(Collection entries)
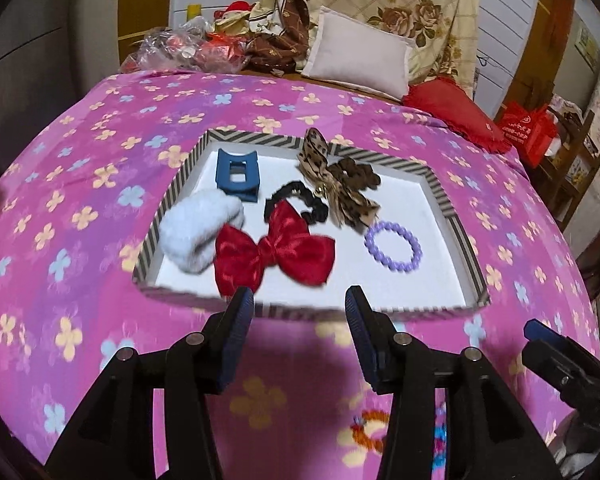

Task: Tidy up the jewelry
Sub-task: 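Move both tools back to the remaining beaded bracelets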

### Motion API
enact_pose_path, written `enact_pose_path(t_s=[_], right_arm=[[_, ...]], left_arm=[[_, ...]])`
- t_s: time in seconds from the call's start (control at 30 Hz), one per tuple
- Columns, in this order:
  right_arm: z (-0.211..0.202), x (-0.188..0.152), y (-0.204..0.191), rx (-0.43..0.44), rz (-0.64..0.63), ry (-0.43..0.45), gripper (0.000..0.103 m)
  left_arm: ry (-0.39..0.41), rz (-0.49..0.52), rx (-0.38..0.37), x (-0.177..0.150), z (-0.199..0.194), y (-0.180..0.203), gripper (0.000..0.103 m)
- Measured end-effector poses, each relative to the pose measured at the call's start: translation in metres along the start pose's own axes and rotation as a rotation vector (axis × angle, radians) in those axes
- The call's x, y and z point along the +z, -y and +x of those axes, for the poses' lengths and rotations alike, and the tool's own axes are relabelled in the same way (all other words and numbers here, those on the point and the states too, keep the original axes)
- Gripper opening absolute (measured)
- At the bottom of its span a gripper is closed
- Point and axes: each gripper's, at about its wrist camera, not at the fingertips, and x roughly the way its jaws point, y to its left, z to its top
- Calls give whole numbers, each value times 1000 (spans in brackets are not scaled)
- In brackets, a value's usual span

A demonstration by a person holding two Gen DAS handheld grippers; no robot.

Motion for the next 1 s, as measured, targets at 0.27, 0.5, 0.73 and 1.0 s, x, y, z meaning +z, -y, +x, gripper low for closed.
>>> enact_pose_path(t_s=[0.27, 0.5, 0.73, 1.0], right_arm=[[-12, -24, -6, -58, -41, -38, 81], [-26, -35, -14, -204, -133, 16, 81], [-30, -41, -4, -233, -109, 2, 81], [-35, -52, -5, -223, -120, 48, 81]], left_arm=[[18, 25, 3, -27, -16, 11, 45], [20, 41, 7, -44, -24, 15, 45], [10, 36, 1, -55, -27, 15, 45], [-9, 39, -4, -68, -25, 17, 45]])
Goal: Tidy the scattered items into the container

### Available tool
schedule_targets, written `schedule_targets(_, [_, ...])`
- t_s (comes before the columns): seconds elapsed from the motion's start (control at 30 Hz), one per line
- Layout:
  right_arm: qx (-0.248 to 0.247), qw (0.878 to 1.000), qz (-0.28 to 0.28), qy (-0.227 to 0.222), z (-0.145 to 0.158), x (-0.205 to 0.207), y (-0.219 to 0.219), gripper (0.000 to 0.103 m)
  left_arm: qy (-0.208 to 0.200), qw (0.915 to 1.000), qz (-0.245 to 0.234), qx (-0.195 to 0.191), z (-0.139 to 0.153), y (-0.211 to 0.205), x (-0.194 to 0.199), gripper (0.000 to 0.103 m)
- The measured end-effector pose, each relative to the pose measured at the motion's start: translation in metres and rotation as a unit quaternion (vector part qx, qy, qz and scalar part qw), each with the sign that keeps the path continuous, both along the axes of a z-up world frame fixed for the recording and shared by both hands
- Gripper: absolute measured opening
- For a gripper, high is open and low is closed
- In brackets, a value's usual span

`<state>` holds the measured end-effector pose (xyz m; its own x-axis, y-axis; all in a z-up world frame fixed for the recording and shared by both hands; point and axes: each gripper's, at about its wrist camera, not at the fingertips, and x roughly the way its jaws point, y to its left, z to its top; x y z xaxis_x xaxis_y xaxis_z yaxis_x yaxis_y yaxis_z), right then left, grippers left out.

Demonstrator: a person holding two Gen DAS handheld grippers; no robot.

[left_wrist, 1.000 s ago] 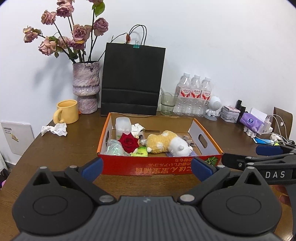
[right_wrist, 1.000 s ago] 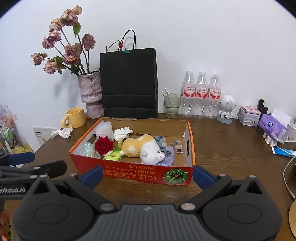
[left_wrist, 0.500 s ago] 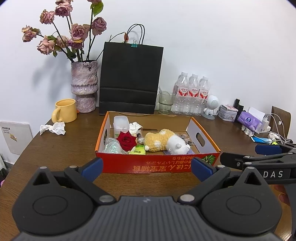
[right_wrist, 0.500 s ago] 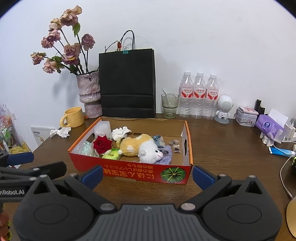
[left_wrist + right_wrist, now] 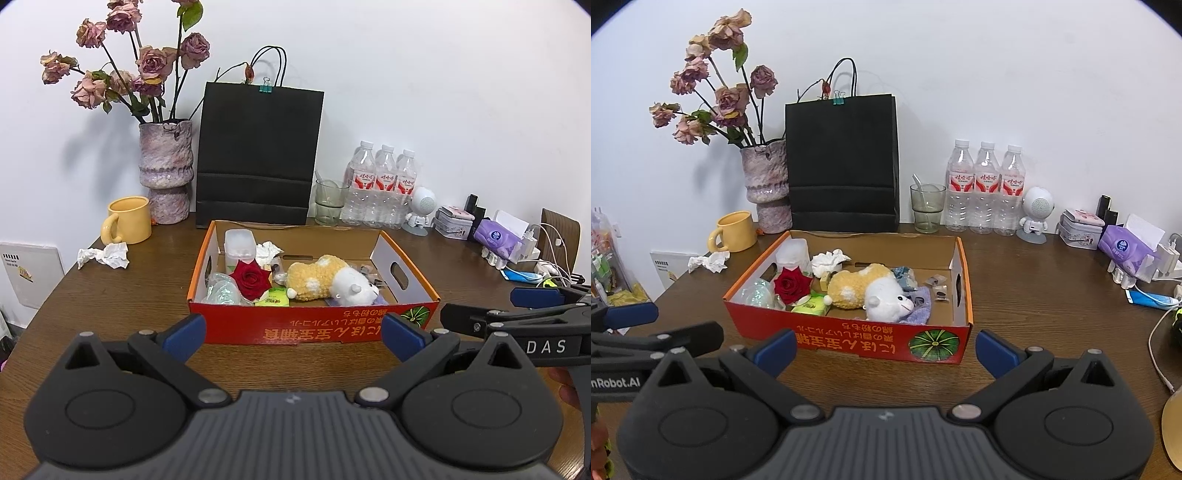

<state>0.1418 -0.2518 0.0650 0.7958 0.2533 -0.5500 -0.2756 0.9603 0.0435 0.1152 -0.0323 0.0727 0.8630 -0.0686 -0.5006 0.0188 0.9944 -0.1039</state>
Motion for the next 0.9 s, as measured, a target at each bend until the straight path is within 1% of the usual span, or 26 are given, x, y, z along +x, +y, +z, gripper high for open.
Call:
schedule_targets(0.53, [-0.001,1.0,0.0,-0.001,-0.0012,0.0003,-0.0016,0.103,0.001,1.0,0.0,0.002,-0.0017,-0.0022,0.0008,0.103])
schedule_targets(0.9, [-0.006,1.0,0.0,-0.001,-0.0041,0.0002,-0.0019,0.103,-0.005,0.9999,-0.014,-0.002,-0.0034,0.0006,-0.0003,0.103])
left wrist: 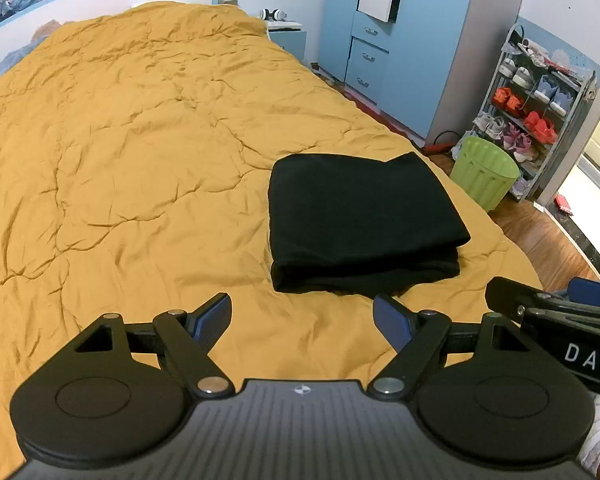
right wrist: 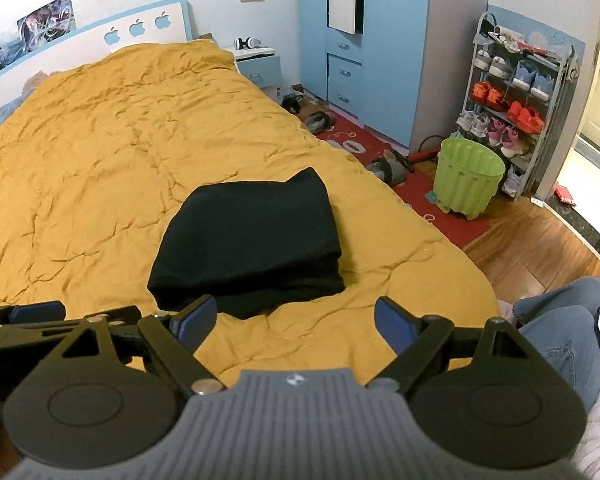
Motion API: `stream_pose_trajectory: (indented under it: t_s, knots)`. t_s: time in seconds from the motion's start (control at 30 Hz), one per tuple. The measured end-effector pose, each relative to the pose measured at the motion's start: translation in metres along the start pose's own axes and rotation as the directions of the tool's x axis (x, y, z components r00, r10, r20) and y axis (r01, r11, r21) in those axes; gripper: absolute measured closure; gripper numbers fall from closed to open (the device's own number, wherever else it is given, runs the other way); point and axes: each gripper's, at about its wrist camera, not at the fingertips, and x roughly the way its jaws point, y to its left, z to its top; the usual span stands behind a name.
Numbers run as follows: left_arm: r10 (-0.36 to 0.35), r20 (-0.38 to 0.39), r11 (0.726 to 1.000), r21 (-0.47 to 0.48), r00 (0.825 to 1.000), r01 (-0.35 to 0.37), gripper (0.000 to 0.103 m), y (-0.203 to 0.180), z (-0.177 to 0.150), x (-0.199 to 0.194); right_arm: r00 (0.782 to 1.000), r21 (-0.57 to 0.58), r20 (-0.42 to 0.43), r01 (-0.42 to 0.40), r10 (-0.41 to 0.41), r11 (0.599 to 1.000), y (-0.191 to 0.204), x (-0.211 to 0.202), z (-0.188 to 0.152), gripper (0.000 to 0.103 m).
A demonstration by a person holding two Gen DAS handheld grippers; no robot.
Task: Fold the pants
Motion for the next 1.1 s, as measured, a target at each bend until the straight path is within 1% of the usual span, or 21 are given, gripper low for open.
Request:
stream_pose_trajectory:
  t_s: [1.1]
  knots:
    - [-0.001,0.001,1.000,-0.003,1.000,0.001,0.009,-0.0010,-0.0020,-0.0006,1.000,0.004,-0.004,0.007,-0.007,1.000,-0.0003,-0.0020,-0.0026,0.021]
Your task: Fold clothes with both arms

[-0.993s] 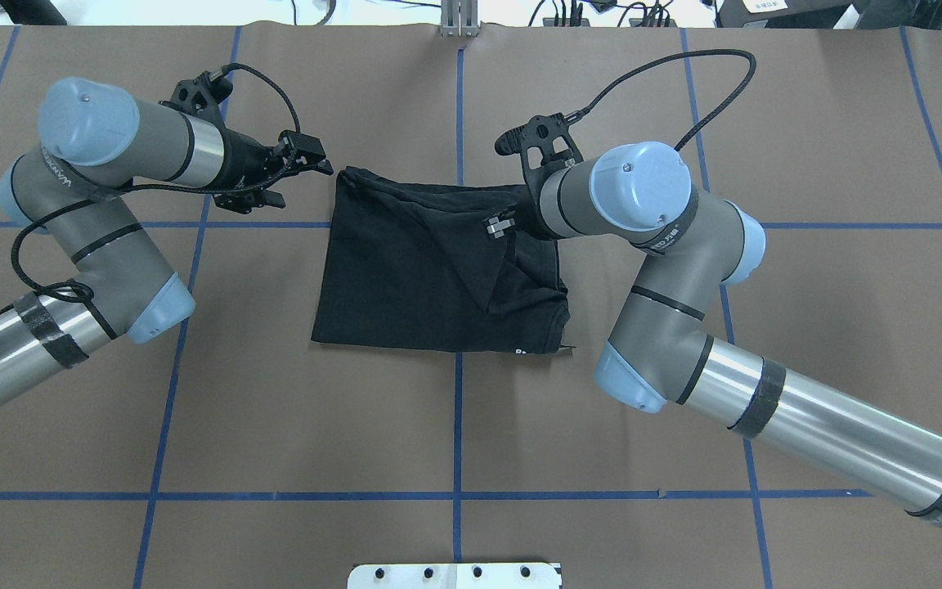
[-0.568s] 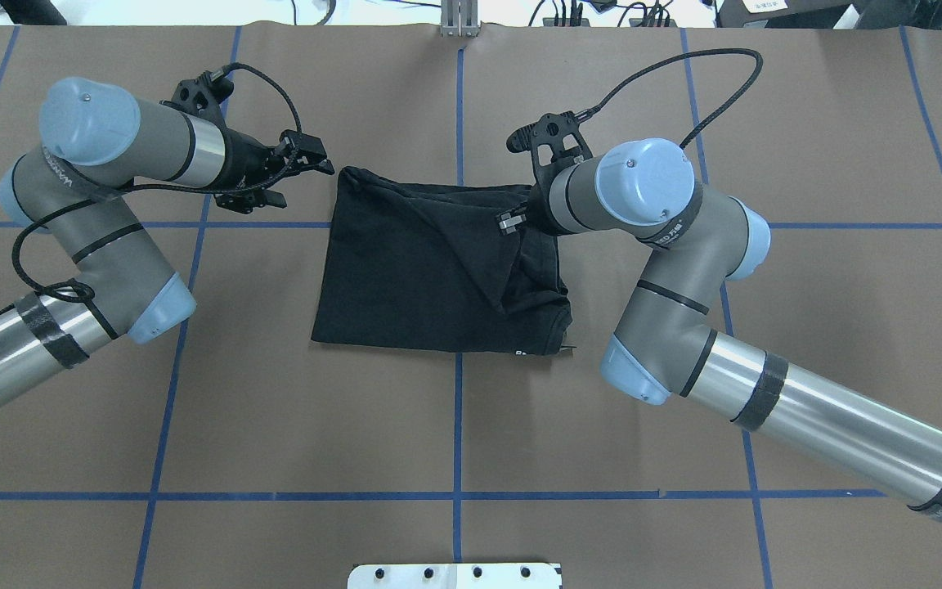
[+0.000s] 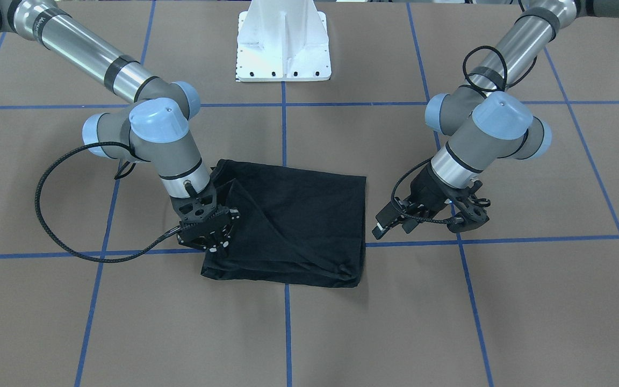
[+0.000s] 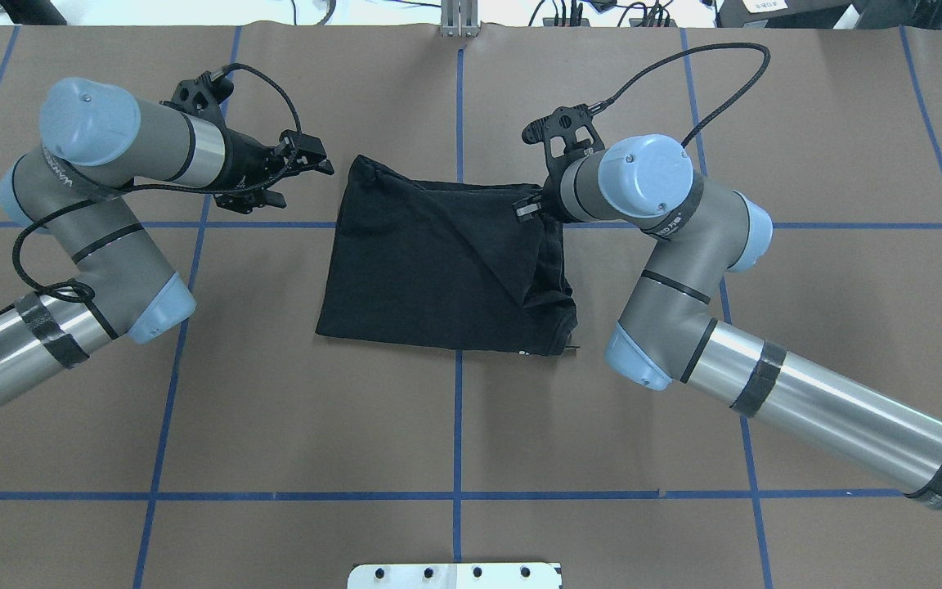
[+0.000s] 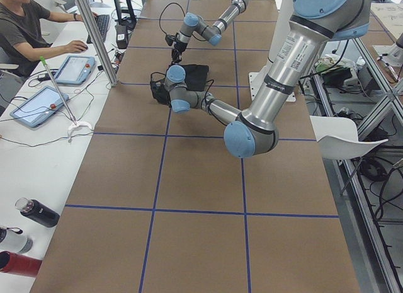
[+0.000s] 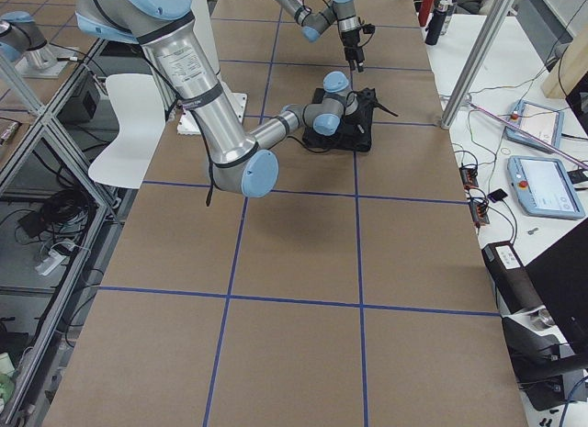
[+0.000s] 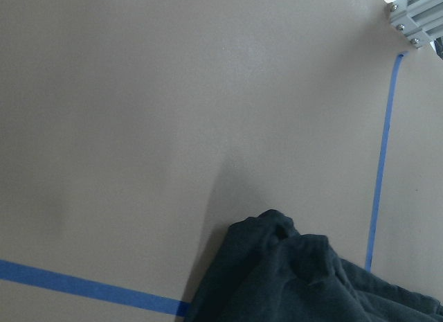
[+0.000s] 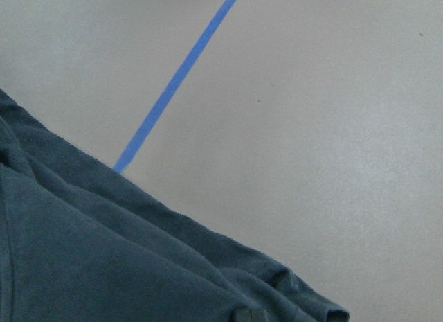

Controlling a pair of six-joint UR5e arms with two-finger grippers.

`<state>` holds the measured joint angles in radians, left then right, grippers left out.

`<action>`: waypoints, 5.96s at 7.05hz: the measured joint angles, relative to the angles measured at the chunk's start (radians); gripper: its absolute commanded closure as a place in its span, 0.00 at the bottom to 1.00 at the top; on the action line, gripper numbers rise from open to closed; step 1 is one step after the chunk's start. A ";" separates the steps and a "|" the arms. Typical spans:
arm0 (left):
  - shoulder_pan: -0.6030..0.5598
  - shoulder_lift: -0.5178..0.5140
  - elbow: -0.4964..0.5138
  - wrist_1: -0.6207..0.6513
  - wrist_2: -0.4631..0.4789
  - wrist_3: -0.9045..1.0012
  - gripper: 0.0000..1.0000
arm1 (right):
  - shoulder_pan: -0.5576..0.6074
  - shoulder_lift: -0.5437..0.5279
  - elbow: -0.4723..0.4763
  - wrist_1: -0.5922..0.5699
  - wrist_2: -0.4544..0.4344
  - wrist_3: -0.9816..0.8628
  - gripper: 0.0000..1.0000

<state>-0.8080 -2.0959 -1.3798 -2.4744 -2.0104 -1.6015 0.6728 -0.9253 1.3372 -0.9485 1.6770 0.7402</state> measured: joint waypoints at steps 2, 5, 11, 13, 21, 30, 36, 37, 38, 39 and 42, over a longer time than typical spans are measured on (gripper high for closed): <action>0.001 0.000 0.004 -0.003 0.002 0.000 0.00 | 0.020 0.024 -0.043 0.002 -0.006 -0.020 1.00; 0.002 0.000 0.008 -0.007 0.004 -0.001 0.00 | 0.029 0.047 -0.073 0.006 -0.023 -0.029 0.00; -0.027 0.008 -0.009 0.006 -0.003 0.030 0.00 | 0.191 -0.001 0.126 -0.196 0.296 -0.016 0.00; -0.072 0.037 -0.050 0.052 -0.002 0.137 0.00 | 0.262 -0.067 0.328 -0.475 0.351 -0.026 0.00; -0.396 0.358 -0.267 0.289 -0.011 0.804 0.00 | 0.628 -0.447 0.504 -0.782 0.522 -0.352 0.00; -0.617 0.435 -0.138 0.276 -0.108 1.217 0.00 | 0.821 -0.686 0.483 -0.783 0.563 -0.548 0.00; -0.701 0.340 -0.153 0.803 -0.108 1.712 0.00 | 0.885 -0.709 0.440 -0.782 0.689 -0.619 0.00; -0.712 0.332 -0.172 0.867 -0.110 1.747 0.00 | 0.890 -0.712 0.441 -0.782 0.705 -0.621 0.00; -0.716 0.336 -0.193 0.924 -0.111 1.769 0.00 | 0.892 -0.716 0.444 -0.782 0.714 -0.622 0.00; -0.719 0.352 -0.206 0.964 -0.116 1.793 0.00 | 0.893 -0.723 0.446 -0.782 0.718 -0.623 0.00; -0.720 0.504 -0.261 1.014 -0.342 1.816 0.00 | 0.893 -0.745 0.448 -0.773 0.743 -0.623 0.00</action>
<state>-1.5277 -1.5923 -1.6412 -1.4603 -2.3524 0.2147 1.5662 -1.6705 1.7848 -1.7218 2.4203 0.1170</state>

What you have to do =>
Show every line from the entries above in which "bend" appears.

Result below =>
Motion for the next 0.9 s, as measured, a target at each bend until the straight path is within 1% of the usual span, or 26 are given, x, y, z along +x, +y, +z, gripper high for open.
Motion for the next 1.1 s, as measured, a target at each bend until the straight path is within 1% of the usual span, or 21 are given, gripper low for open.

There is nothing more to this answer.